三条市下田地域の棚田で4日、市役所の新人職員が田植えに挑戦しました。

危なっかしい足取りで田植えに取り組む若者たち。三条市に今年採用された新人職員19人です。中山間地の農業の現状を体験を通して把握しようと、三条市が地元の農家に協力してもらいながら、毎年実施しています。
職員がぬかるむ泥に四苦八苦する中…

【三条市 滝沢亮市長】
「苗ください」

余裕の表情を浮かべるのは、下田地域出身の滝沢市長です。

【三条市 滝沢亮市長】
「血が騒いだのかもしれない。

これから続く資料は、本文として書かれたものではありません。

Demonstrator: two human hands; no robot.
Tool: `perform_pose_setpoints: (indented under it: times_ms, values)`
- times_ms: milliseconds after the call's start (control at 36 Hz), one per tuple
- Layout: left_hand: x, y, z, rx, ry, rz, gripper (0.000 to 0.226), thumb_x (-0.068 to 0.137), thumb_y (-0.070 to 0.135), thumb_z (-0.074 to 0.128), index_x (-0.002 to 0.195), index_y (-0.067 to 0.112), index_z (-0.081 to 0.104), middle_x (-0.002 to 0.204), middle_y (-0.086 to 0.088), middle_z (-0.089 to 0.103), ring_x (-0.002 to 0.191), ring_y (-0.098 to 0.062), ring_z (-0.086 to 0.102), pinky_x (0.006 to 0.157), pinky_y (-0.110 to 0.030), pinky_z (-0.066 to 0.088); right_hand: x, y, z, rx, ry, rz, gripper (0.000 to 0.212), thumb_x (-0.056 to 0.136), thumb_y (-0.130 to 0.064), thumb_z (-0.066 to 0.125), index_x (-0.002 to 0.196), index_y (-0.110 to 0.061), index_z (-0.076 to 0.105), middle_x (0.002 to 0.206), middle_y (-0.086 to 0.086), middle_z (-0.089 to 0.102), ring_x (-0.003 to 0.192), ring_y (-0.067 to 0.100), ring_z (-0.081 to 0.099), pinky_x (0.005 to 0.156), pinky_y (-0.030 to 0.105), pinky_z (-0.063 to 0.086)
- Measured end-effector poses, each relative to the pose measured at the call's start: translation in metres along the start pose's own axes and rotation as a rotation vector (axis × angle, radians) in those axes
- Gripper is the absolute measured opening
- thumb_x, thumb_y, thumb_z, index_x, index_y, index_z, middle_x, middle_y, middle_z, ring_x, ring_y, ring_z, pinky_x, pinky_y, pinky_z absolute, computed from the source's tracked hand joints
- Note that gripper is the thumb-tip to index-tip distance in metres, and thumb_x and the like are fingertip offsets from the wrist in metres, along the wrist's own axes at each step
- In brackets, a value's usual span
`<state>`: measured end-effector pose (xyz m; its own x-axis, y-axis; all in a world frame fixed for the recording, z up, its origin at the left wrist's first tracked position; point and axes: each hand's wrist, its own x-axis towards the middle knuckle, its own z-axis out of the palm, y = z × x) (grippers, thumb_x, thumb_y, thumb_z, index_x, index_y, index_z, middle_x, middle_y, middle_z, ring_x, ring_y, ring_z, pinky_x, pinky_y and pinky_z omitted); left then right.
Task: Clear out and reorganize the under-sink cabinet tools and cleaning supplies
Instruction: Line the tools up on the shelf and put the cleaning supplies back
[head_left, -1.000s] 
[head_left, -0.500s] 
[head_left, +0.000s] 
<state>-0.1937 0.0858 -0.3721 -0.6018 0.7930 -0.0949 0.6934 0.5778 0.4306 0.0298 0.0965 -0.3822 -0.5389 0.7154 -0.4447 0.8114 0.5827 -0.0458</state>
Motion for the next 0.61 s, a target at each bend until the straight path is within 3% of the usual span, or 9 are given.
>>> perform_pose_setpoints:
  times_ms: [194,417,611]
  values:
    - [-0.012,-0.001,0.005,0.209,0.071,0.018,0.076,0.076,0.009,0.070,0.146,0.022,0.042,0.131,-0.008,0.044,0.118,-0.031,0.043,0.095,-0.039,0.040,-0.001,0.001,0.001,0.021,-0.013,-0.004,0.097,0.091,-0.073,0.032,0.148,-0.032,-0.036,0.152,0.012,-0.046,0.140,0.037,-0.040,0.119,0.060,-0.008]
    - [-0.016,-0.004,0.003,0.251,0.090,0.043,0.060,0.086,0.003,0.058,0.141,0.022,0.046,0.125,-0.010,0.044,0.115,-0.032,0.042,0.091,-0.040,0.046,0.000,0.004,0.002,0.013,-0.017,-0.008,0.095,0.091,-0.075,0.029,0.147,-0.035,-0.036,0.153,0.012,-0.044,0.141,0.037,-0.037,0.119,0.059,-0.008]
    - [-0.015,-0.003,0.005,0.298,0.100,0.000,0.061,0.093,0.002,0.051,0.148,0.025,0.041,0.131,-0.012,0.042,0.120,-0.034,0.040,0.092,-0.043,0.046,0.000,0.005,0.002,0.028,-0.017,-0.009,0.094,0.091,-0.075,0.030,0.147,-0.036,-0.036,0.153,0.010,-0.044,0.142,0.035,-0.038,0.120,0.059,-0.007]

下田の血が覚醒したのかもしれない」

去年11月に就任した滝沢市長も、“新人”として農業研修に励みます。

【三条市 滝沢亮市長】
「こんな大自然、棚田の中で田植えができるのは本当に貴重な資源だと思います」

北五百川の棚田は「日本の棚田百選」にも選ばれ景勝地として知られていますが、次の世代にどう継承するかが課題となっています。

【農家・佐野誠五さん】
「米の生産現場だけではとても採算がとれる田んぼではないが、観光や生物多様性などいろいろな面でみなさんから理解してもらい守っていければ」

三条市は今後、棚田を地域資源として、新たな生かし方を考えたいとしています。